EXCERPTED RECORDS Block Start
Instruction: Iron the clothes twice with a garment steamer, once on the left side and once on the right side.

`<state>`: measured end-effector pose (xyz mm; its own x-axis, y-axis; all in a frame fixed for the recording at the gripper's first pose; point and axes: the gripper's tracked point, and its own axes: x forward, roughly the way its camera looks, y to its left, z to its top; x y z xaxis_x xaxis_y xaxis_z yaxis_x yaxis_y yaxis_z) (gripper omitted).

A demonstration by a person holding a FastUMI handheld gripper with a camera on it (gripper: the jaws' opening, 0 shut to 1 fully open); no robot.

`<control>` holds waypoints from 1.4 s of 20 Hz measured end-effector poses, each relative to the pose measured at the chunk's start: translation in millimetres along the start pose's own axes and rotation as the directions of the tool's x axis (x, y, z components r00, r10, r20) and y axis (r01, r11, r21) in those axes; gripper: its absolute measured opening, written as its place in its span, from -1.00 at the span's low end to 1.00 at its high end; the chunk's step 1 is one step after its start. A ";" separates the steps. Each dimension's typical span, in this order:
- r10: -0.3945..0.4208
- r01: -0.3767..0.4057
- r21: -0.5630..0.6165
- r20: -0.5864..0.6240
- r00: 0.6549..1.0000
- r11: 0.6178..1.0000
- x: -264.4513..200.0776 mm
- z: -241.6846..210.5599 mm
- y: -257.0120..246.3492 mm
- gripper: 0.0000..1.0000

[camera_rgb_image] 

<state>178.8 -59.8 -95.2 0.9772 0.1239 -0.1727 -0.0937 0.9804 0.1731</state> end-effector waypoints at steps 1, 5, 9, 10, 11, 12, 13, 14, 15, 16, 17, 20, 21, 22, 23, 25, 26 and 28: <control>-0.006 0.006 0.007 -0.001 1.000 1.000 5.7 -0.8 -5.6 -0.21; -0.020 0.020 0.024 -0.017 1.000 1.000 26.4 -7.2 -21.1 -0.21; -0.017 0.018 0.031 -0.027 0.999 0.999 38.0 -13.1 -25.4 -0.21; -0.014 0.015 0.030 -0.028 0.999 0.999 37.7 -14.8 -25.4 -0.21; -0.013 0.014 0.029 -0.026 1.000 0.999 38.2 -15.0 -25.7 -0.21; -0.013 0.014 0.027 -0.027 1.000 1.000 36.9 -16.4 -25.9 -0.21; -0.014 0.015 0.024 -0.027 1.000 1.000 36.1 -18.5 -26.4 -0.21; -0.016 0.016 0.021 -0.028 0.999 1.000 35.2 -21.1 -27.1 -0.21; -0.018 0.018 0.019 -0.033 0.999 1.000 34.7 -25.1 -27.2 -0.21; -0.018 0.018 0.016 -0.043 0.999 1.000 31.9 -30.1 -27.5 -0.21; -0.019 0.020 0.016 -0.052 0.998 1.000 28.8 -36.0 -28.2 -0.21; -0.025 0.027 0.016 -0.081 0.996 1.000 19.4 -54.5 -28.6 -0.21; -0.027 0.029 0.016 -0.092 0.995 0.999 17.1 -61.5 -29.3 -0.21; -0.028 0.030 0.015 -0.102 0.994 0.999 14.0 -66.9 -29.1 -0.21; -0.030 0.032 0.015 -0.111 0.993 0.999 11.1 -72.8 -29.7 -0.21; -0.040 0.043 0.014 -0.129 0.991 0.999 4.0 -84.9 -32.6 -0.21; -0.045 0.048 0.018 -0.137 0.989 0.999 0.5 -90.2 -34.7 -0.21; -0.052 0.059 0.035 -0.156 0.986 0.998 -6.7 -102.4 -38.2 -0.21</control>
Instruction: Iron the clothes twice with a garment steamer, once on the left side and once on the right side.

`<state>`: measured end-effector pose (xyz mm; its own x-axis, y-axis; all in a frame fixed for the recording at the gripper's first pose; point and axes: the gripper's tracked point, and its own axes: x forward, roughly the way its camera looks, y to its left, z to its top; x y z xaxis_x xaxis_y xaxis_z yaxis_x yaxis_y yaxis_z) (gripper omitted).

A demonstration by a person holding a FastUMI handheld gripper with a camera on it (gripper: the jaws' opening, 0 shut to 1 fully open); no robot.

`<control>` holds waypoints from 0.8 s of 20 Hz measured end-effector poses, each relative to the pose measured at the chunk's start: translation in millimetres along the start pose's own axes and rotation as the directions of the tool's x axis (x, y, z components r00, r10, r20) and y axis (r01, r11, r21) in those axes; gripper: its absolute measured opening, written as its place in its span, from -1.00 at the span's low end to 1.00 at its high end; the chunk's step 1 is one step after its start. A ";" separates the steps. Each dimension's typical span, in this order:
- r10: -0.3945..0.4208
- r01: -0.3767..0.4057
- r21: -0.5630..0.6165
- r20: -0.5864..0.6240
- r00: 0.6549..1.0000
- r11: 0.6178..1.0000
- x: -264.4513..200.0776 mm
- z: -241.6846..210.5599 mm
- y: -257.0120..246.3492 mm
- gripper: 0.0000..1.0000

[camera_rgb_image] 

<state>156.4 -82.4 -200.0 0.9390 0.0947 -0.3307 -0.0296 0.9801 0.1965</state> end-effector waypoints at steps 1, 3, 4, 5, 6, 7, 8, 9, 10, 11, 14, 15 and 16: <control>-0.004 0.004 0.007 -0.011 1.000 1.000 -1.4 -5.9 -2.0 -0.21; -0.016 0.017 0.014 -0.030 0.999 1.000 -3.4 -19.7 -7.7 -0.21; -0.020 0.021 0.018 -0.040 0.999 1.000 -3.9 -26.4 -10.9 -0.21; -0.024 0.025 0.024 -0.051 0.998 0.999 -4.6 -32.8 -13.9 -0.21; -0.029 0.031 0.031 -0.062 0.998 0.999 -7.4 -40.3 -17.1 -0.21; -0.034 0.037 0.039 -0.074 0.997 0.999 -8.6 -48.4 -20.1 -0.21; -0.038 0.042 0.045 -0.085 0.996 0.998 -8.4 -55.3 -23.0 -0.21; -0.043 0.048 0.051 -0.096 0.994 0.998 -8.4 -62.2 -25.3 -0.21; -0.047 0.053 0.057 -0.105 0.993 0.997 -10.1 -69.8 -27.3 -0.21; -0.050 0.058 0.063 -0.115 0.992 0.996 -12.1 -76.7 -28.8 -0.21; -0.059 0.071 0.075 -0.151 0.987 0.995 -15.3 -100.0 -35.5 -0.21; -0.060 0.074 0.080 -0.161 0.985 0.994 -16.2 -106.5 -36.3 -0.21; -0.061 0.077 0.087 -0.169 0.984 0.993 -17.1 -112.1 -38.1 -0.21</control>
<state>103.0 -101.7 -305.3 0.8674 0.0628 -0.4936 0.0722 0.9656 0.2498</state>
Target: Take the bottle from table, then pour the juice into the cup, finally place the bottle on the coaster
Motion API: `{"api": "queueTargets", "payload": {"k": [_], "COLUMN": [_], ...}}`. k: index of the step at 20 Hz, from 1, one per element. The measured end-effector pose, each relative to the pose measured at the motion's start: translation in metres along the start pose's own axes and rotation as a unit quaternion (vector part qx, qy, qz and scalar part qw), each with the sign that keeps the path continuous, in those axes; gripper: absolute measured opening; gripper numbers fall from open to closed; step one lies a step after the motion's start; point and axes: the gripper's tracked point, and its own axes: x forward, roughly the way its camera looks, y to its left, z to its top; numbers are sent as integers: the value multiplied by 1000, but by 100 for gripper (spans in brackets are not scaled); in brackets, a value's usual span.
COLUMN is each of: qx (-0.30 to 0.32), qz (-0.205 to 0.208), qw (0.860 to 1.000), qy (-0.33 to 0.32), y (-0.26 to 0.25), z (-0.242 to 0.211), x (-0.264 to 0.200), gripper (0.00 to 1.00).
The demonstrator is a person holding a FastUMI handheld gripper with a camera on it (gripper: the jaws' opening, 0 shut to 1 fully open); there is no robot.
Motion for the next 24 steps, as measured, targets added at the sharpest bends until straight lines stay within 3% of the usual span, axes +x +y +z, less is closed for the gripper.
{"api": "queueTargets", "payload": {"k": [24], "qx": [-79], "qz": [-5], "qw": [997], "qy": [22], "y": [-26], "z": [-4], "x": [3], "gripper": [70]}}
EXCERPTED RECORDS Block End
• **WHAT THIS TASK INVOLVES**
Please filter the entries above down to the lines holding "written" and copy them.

• **RESULT OF THE EXERCISE**
`<control>` holds waypoints from 1.4 s of 20 Hz measured end-effector poses, each relative to the pose measured at the chunk's start: translation in millimetres along the start pose's own axes and rotation as the directions of the tool's x axis (x, y, z components r00, r10, r20) and y axis (r01, r11, r21) in those axes; gripper: its absolute measured opening, written as its place in its span, from -1.00 at the span's low end to 1.00 at its high end; the chunk's step 1 is one step after its start. A ";" separates the steps. Each dimension's typical span, in this order:
`<control>` holds waypoints from 0.8 s of 20 Hz measured end-effector poses, each relative to the pose measured at the chunk's start: translation in millimetres along the start pose's own axes and rotation as the directions of the tool's x axis (x, y, z components r00, r10, r20) and y axis (r01, r11, r21) in those axes; gripper: its absolute measured opening, written as its place in its span, from -1.00 at the span's low end to 1.00 at its high end; the chunk's step 1 is one step after its start. A ";" separates the steps. Each dimension's typical span, in this order:

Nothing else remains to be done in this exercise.